What the task requires:
Check each line of the material below, and copy it if it holds the string "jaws".

Exercise data:
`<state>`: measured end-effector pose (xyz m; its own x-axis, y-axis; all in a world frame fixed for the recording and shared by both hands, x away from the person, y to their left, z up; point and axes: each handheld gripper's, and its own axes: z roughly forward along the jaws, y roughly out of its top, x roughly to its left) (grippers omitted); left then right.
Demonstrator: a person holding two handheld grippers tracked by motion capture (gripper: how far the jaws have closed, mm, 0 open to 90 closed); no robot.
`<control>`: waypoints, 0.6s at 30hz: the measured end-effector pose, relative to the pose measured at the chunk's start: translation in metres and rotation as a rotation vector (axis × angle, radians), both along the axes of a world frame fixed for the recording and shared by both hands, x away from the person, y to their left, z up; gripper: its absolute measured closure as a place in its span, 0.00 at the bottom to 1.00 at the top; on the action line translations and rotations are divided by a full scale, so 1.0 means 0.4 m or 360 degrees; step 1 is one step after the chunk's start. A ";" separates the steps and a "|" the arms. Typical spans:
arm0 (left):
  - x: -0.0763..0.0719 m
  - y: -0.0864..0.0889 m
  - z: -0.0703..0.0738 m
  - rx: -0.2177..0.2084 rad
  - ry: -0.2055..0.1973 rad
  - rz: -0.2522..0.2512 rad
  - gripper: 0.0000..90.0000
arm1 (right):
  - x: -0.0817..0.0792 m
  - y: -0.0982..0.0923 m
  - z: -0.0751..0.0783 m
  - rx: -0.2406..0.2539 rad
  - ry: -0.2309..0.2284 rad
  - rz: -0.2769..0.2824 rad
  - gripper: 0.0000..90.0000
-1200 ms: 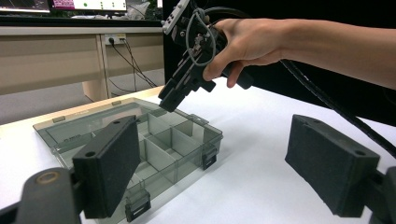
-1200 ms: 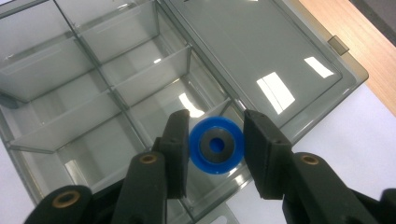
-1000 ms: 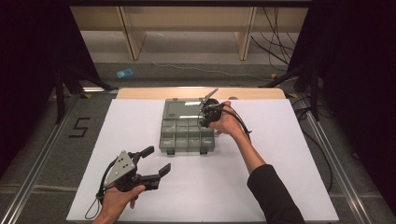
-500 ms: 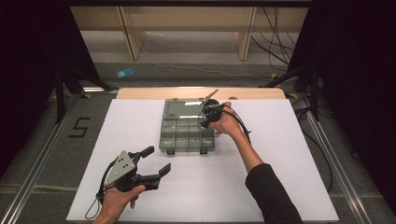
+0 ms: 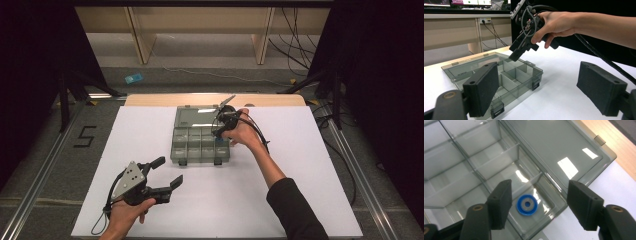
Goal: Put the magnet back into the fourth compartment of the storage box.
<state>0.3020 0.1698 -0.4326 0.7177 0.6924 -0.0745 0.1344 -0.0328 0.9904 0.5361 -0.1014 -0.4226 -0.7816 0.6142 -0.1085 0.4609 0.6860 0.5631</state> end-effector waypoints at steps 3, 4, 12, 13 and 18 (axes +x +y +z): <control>0.000 0.000 0.000 -0.0001 0.0000 0.0000 0.19 | -0.009 -0.002 0.010 0.0029 -0.0015 0.0011 0.39; 0.000 0.000 0.000 -0.0001 0.0000 0.0000 0.19 | -0.012 -0.003 0.013 0.0037 -0.0032 0.0005 0.38; 0.000 -0.001 -0.001 -0.0001 0.0006 0.0001 0.19 | -0.045 -0.017 0.039 0.0107 -0.0089 -0.0025 0.33; 0.002 -0.002 -0.003 -0.0014 -0.0002 -0.0009 0.19 | -0.051 -0.018 0.042 0.0121 -0.0087 -0.0035 0.33; 0.000 -0.002 -0.002 -0.0001 0.0009 0.0001 0.19 | -0.076 -0.028 0.051 0.0162 -0.0095 0.0003 0.32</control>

Solution for this exercise:
`<state>`: measured end-effector pose (xyz m; its own x-axis, y-axis; all in a world frame fixed for the recording and shared by both hands, x away from the person, y to their left, z up; point and axes: each handheld gripper's, and its own axes: z roughly forward along the jaws, y roughly out of its top, x roughly to its left) (grippers omitted); left then right.
Demonstrator: a person holding two handheld grippers tracked by motion capture (gripper: how far the jaws have closed, mm, 0 open to 90 closed); no robot.

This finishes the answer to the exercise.